De los dieciocho años de buen trabajo de Jordi en la Fundación quedan un montón de recuerdos y anécdotas como la puesta en marcha de la residencia de Madrid. En la capital del Estado, Jordi explicaba a los compañeros como cruzar un semáforo e intentaba convencer a la cocinera de la residencia que la butifarra blanca que le llevaba no se tenía que cocinar, que era un embutido para comer con un buen trozo de pan con tomate. De La Conreria quedan los recuerdos de Benji, al que la Fundación debe buena parte de lo que es hoy el antiguo Seminario Menor.

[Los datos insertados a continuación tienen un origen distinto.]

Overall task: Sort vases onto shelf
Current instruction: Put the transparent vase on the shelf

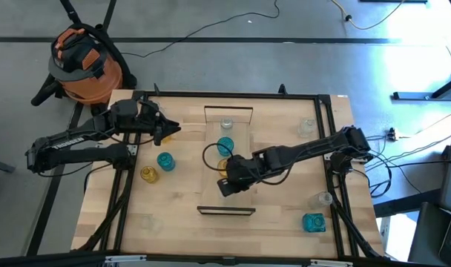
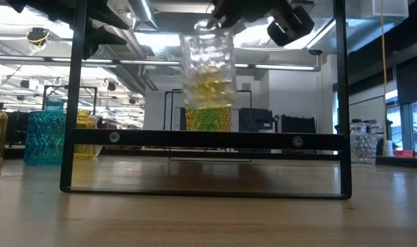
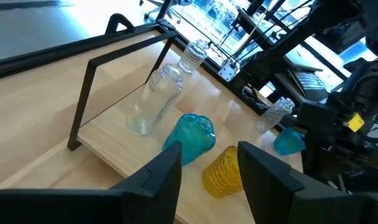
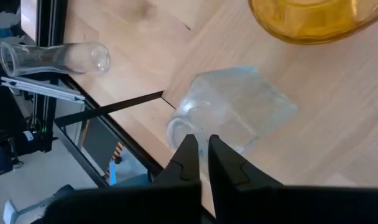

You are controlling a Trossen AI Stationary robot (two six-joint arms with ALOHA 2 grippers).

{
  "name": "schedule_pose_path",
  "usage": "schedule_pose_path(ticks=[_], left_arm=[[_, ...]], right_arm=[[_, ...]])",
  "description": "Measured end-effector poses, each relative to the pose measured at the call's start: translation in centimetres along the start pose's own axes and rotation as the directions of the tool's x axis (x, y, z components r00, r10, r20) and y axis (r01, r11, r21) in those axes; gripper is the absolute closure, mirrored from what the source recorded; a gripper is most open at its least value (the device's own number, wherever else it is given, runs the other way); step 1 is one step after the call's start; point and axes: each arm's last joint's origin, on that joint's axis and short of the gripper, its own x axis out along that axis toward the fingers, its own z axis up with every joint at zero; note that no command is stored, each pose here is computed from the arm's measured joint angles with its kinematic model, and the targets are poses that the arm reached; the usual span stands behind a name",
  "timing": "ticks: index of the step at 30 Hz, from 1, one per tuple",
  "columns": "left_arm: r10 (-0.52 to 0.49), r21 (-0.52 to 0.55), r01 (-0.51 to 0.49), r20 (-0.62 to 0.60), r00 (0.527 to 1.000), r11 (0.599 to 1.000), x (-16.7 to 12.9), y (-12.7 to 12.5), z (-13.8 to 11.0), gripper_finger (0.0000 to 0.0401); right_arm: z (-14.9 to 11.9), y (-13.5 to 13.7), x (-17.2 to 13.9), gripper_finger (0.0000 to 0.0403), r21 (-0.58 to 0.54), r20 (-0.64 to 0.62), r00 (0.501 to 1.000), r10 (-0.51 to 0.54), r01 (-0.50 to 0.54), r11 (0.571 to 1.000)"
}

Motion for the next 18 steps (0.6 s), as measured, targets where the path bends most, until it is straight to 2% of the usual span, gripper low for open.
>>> schedule_pose_path(ticks=[12,18], left_arm=[[-0.002,0.048,0.002,-0.004,1.0,0.999,0.0,0.0,0.0,0.0252],[0.001,0.045,-0.001,-0.012,1.0,0.999,0.0,0.0,-0.1,0.0252]], right_arm=[[0.0,-0.3,2.2,0.0403,0.009,-0.059,0.998,-0.027,0.028,1.0],[0.1,0.6,0.7,0.0403,-0.008,-0.037,0.998,0.055,-0.055,0.998]])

Pronunciar La Sala es que aflore el recuerdo de Tomás de las casas y también de la vaca que entró en el comedor y que tuvieron que echar entre todos. Llívia, La Ruca o este mismo verano la piscina de Cantonigròs han pasado por las manos artesanas y diestras de Jordi.

"Gracias por tu trabajo en nombre de los niños y de los compañeros" le agradeció el director general de la Fundación, Josep Oriol Pujol y Humet, que le recomendó que viviera esta despedida no esperada en clave de oportunidad para estar con la familia.

Estamos convencidos de que el talante entusiasta y comprometido de Jordi ha dejado huella en las casas de colonias y albergues por donde ha pasado. Desde la Fundación queremos agradecer su implicación y desearle muchos éxitos personales en esta su nueva etapa. A la pregunta de Arnau "¿Y ahora qué harán las casas de colonias?" Le contestamos que esté tranquilo, las casas quedan en manos de un gran equipo de profesionales y que siempre que él y su familia quieran tendrán las puertas abiertas.